**To do:** Once the line containing "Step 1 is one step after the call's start" has been printed, stop; print every line before it exactly, starting at the top of the material below.

**Raw data:**
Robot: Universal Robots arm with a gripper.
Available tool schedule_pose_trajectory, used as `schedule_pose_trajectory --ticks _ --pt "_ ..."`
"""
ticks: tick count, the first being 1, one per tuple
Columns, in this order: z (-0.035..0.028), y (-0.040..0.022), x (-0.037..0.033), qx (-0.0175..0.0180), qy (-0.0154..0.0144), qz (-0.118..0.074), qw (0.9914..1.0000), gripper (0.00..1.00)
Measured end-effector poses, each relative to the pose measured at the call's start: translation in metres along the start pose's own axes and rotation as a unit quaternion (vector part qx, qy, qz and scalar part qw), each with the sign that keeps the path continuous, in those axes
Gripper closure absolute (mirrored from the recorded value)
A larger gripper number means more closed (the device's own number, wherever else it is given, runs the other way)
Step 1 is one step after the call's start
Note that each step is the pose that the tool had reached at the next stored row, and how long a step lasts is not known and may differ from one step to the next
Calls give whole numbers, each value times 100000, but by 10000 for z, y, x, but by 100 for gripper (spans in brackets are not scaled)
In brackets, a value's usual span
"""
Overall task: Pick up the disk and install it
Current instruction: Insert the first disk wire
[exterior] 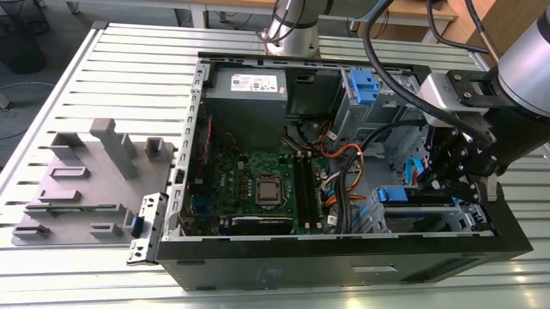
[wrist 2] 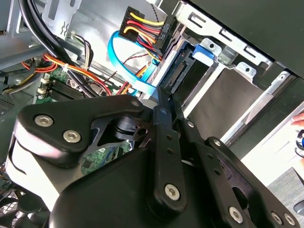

**Exercise output:**
Robot: Universal Robots arm with a gripper.
Available tool schedule_pose_trajectory, used as `schedule_pose_trajectory --ticks _ --pt "_ ..."`
"""
ticks: tick count, the first being 1, one per tuple
Columns, in this order: z (-0.035..0.028), y (-0.040..0.022), x (-0.037..0.033), qx (-0.0175..0.0180), qy (-0.0154..0.0144), qz (-0.118..0.074), qw (0.9914..1.0000), gripper (0.00..1.00)
Measured end-effector poses, each relative to the pose measured at the call's start: translation in metres along the start pose's own axes and rotation as a unit quaternion (vector part qx, qy, qz and scalar part qw), each with the sign that keeps the path continuous, in those axes
Gripper closure absolute (mirrored from the recorded value)
A larger gripper number means more closed (the device's own number, wherever else it is given, runs the other way)
Step 1 is one step after the call's start

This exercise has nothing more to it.